As described above, it is possible to provide a small helical antenna in which impedance matching is performed by selecting the thickness and material of the dielectric plate and setting the width of the strip conductor plate 1. Of course, the use of such a matched antenna reduces the reflection loss of electromagnetic waves during transmission and reception, and enables transmission and reception of weak electromagnetic waves.

The length of the helical antenna provided with two turns of the tapered portion at the base of the helix is 55 (mm), whereas in the prototype of the helical antenna according to the present invention, the length is 40 (mm). And the total is 15 (m
m) has also become shorter.

Further, in the configuration according to the present invention, the upper and lower limits of the sending and receiving frequencies are not limited due to manufacturing reasons. The lower value is greater than 0 (Hz) and the upper value is several. Design up to the desired frequency band is possible up to 10 GHz (of course, higher frequencies are possible if necessary).

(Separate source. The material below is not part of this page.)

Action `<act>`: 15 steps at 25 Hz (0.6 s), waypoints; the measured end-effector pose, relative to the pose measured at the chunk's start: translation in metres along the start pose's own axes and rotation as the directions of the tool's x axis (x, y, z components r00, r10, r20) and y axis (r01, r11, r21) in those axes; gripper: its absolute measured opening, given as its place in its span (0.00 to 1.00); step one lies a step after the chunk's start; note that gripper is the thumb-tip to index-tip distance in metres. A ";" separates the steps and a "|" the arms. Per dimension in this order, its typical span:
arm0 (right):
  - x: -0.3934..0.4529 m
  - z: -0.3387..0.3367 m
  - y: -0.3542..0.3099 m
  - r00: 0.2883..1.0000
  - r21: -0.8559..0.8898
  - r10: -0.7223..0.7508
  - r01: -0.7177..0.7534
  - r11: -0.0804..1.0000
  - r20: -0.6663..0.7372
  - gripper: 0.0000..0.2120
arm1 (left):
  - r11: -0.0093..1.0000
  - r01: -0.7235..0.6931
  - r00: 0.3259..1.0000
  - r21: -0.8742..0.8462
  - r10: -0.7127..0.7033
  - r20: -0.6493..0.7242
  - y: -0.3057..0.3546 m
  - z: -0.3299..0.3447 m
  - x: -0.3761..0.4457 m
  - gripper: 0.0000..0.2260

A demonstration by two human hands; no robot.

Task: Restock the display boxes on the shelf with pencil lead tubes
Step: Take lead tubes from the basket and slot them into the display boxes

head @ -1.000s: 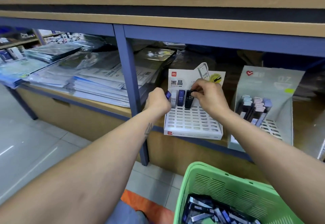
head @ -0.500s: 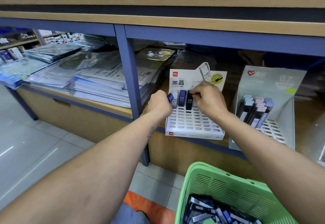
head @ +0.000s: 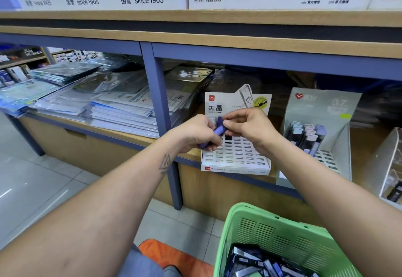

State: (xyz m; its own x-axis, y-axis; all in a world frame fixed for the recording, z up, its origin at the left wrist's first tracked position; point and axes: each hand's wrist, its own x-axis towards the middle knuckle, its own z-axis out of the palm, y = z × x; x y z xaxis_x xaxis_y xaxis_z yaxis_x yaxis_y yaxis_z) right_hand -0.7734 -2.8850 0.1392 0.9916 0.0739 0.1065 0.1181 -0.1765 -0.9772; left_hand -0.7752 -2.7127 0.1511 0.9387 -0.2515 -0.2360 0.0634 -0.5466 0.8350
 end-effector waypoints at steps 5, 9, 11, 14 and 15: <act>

Further, the manufactured helical antenna is
It is provided and used in a system using circular polarization such as a BS broadcasting antenna. Of course, a system using circular polarization can be applied not only to the BS broadcast antenna but also to any system.

As described above, the power supply to the helix conductor is
By using a microstrip line, impedance matching between the helix conductor and the coaxial line can be achieved, reflection loss can be greatly reduced, and a helical antenna that can be downsized can be realized. .

[0054]

According to the present invention, it is possible to provide a helical antenna which is small in size, high in performance, and easy to manufacture.

[Brief description of drawings]

FIG. 1 is an explanatory diagram of a conventional helical antenna.

FIG. 2 is an explanatory diagram of a conventional helical antenna.

FIG. 3 is an external view of a helical antenna according to the present invention.

FIG. 4 is a sectional view of a helical antenna according to the present invention.

[Explanation of symbols]

DESCRIPTION OF SYMBOLS 1 ... Strip conductor plate, 2 ... Ground substrate, 3 ... Coaxial line, 4 ... Center conductor wire, 5 ... Helix conductor, 6 ... Dielectric plate

Claims (2)

[Claims] 1. A first conductor plate acting as a reflector, a dielectric plate provided on the conductor plate, a second conductor plate provided on the dielectric plate, and a circularly polarized wave. A helix conductor and a coaxial line for propagating electromagnetic waves are provided, the first conductor plate and the dielectric plate are provided with holes penetrating them, and the center conductor of the coaxial line is
The second conductor plate is connected to the second conductor plate through a hole provided in the first conductor plate and the dielectric plate without contacting the first conductor plate, and the end point of the helix conductor is connected to the second conductor plate. A helical antenna characterized by being connected to a conductor plate. 2. The second conductor plate according to claim 1, wherein
A helical antenna having a taper shape in which a width is wide on a side connected to the central conductor and a width is narrow on a side connected to the helix conductor.